You are asked to repeat the listing word for word and to leave out its pictures.

**SOURCE MATERIAL**
----------
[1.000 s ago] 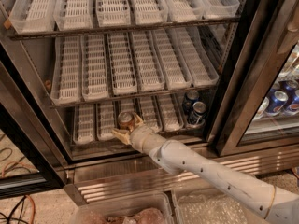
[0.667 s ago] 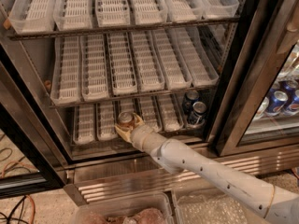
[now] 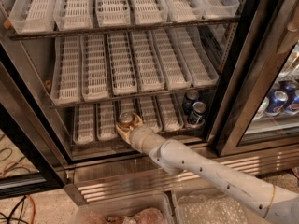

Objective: Pick orange can from bottom shelf of fridge

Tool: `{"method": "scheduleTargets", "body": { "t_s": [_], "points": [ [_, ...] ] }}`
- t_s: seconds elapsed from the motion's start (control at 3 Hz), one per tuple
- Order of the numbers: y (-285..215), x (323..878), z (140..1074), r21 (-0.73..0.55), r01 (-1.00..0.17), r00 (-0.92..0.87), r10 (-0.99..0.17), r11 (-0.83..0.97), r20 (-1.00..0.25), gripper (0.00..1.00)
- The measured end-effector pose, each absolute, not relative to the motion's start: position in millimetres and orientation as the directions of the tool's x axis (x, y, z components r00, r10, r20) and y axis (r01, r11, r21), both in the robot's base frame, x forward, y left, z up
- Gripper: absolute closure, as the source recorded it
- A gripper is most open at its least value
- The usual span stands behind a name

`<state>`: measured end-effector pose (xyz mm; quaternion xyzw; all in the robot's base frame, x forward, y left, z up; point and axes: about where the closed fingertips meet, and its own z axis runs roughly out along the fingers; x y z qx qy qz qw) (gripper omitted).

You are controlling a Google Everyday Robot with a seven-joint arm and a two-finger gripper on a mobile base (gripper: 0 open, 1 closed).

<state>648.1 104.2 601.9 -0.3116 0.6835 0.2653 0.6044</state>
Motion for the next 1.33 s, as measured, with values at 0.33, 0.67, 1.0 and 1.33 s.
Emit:
{"method": "scheduleTargets", "body": {
  "t_s": [0.33,0.67,1.0,1.33],
  "points": [
    [104.9,654.5,603.1,0.015,-0.752,-0.116,-0.111,0.658,-0.987,1.00],
    [106.4,664.9,615.5,0.023,-0.764,-0.123,-0.111,0.645,-0.986,1.00],
    [100.0,653.2,644.2,-0.020,-0.787,-0.069,-0.121,0.616,-0.990,1.00],
    [78.6,619.1,675.9,-0.022,-0.810,-0.056,-0.114,0.585,-0.992,1.00]
  ]
}}
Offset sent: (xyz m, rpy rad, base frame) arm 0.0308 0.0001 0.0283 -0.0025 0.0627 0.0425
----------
**EXPECTED ANSWER**
[1.000 s ago] 
[0.667 s ago] 
[now] 

Objective: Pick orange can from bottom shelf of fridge

Tool: `{"method": "scheduleTargets", "body": { "t_s": [_], "points": [ [_, ...] ] }}`
- t_s: seconds elapsed from the motion's start (control at 3 Hz), one per tuple
- Order of the numbers: y (-285..215), x (323..878), z (140..1074), r21 (-0.73..0.55), r01 (-1.00..0.17), r00 (-0.92..0.87), r10 (-0.99..0.17), r11 (-0.83..0.97), r20 (-1.00..0.25), gripper (0.00..1.00)
- The measured end-effector pose, each absolute, not relative to the motion's start: position in millimetres and orientation as the directions of the tool's x axis (x, y, z components r00, r10, r20) and y axis (r01, r11, r21), both in the robot's base frame, x forward, y left, z up
- Gripper: absolute closure, as the source recorded it
- A gripper is most open at its least value
- The usual span stands behind a name

`<state>`: measured end-effector pose (xyz mm; quaternion xyzw; all in the robot's base frame, x forward, y left, z up; point and axes: about where the closed fingertips meet, and its own z axis runs roughly out along the fingers; x y z qx qy qz qw) (gripper omitted).

You are controlling a Google Everyday Robot with a seven-joint arm and a two-finger gripper on a mobile base (gripper: 0 open, 1 closed).

<state>648.1 104.2 601.9 -0.3116 0.6835 0.2653 0.6044</state>
Motion for the next 1.33 s, as measured, with values at 0.33, 0.67, 1.0 and 1.33 s.
Emit:
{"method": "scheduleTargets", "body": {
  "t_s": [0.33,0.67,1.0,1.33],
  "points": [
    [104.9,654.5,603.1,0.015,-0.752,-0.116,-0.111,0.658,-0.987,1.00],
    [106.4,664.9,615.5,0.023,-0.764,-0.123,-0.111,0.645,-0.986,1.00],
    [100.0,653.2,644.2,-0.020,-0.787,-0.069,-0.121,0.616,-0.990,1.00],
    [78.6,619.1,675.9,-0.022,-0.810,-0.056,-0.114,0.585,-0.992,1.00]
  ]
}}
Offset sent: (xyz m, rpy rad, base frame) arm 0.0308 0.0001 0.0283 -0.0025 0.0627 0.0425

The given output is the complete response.